Search code examples
pythongoogle-cloud-platformgoogle-cloud-storagegoogle-compute-engine

Overwrite single file in a Google Cloud Storage bucket, via Python code


I have a logs.txt file at certain location, in a Compute Engine VM Instance. I want to periodically backup (i.e. overwrite) logs.txt in a Google Cloud Storage bucket. Since logs.txt is the result of some preprocessing made inside a Python script, I want to also use that script to upload / copy that file, into the Google Cloud Storage bucket (therefore, the use of cp cannot be considered an option).
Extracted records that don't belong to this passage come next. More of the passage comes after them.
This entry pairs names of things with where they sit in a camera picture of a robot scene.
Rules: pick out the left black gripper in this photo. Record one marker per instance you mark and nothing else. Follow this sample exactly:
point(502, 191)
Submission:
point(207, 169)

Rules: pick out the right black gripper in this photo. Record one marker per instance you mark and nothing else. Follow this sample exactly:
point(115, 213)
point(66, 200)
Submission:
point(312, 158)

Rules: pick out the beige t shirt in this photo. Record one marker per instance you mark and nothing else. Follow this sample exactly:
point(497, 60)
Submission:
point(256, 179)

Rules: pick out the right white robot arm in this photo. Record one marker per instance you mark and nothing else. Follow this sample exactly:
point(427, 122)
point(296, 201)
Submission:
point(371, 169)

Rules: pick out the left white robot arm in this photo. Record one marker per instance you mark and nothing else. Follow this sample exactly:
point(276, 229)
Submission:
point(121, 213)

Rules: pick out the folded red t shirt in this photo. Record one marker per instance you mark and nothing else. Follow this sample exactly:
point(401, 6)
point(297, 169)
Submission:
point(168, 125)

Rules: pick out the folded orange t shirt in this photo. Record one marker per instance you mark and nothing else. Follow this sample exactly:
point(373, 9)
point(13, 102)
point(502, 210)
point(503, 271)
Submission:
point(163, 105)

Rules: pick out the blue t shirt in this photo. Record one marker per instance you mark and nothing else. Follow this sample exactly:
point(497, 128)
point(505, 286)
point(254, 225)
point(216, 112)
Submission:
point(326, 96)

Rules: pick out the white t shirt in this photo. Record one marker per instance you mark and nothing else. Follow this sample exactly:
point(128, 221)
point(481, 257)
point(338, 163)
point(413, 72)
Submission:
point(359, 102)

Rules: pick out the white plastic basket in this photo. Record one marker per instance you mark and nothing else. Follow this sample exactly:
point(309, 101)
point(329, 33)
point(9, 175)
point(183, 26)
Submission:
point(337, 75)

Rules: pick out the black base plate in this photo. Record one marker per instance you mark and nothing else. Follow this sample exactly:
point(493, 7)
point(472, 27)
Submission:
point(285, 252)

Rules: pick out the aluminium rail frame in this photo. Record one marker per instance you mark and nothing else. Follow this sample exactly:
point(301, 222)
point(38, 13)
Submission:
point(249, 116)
Both the Compute Engine VM instance, and the Cloud Storage bucket, stay at the same GCP project, so "they see each other". What I am attempting right now, based on this sample code, looks like:

from google.cloud import storage

bucket_name = "my-bucket"
destination_blob_name = "logs.txt"
source_file_name = "logs.txt"  # accessible from this script

storage_client = storage.Client()
bucket = storage_client.bucket(bucket_name)
blob = bucket.blob(destination_blob_name)
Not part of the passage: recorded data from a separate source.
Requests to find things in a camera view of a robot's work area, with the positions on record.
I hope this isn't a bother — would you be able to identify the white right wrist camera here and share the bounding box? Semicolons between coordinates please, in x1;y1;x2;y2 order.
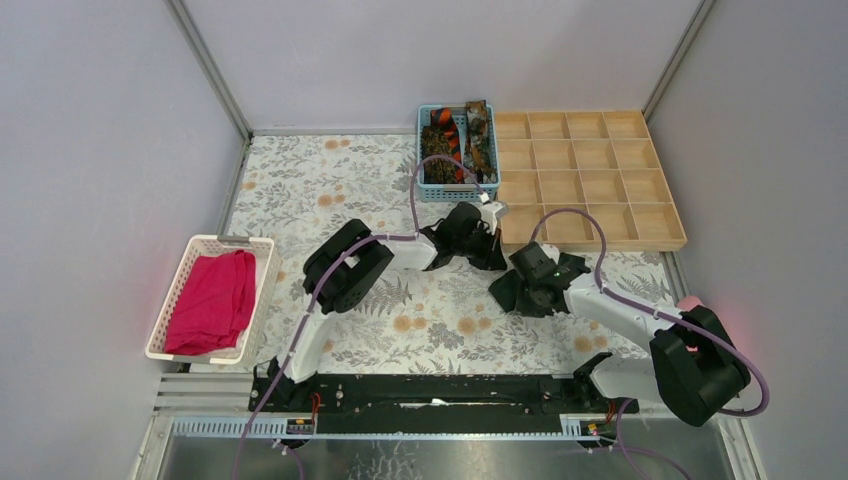
540;243;560;262

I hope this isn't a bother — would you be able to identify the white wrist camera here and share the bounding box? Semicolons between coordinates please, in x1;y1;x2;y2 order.
478;192;509;235
540;243;560;262

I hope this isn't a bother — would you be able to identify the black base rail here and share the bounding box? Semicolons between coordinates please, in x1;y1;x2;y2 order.
248;373;639;436

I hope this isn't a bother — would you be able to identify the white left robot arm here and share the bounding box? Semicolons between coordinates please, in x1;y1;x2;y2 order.
271;200;508;411

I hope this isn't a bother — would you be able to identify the white plastic basket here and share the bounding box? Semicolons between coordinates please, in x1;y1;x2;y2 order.
145;235;281;367

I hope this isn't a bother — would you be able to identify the pink cloth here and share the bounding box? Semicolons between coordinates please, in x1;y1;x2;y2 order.
676;295;703;312

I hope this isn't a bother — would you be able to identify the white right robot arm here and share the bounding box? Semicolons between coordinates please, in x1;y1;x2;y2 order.
489;242;753;426

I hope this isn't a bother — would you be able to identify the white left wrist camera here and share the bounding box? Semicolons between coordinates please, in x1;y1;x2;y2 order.
478;192;509;235

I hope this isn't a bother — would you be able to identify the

generation_match_precondition = 0
blob.upload_from_filename(source_file_name, if_generation_match=generation_match_precondition)

print(f"File {source_file_name} uploaded to {destination_blob_name}.")

If gs://my-bucket/logs.txt does not exist, the script works correctly, but if I try to overwrite, I get the following error:

Traceback (most recent call last):
  File "/usr/local/lib/python3.8/dist-packages/google/cloud/storage/blob.py", line 2571, in upload_from_file
    created_json = self._do_upload(
  File "/usr/local/lib/python3.8/dist-packages/google/cloud/storage/blob.py", line 2372, in _do_upload
    response = self._do_multipart_upload(
  File "/usr/local/lib/python3.8/dist-packages/google/cloud/storage/blob.py", line 1907, in _do_multipart_upload
    response = upload.transmit(
  File "/usr/local/lib/python3.8/dist-packages/google/resumable_media/requests/upload.py", line 153, in transmit
    return _request_helpers.wait_and_retry(
  File "/usr/local/lib/python3.8/dist-packages/google/resumable_media/requests/_request_helpers.py", line 147, in wait_and_retry
    response = func()
  File "/usr/local/lib/python3.8/dist-packages/google/resumable_media/requests/upload.py", line 149, in retriable_request
    self._process_response(result)
  File "/usr/local/lib/python3.8/dist-packages/google/resumable_media/_upload.py", line 114, in _process_response
    _helpers.require_status_code(response, (http.client.OK,), self._get_status_code)
  File "/usr/local/lib/python3.8/dist-packages/google/resumable_media/_helpers.py", line 105, in require_status_code
    raise common.InvalidResponse(
google.resumable_media.common.InvalidResponse: ('Request failed with status code', 412, 'Expected one of', <HTTPStatus.OK: 200>)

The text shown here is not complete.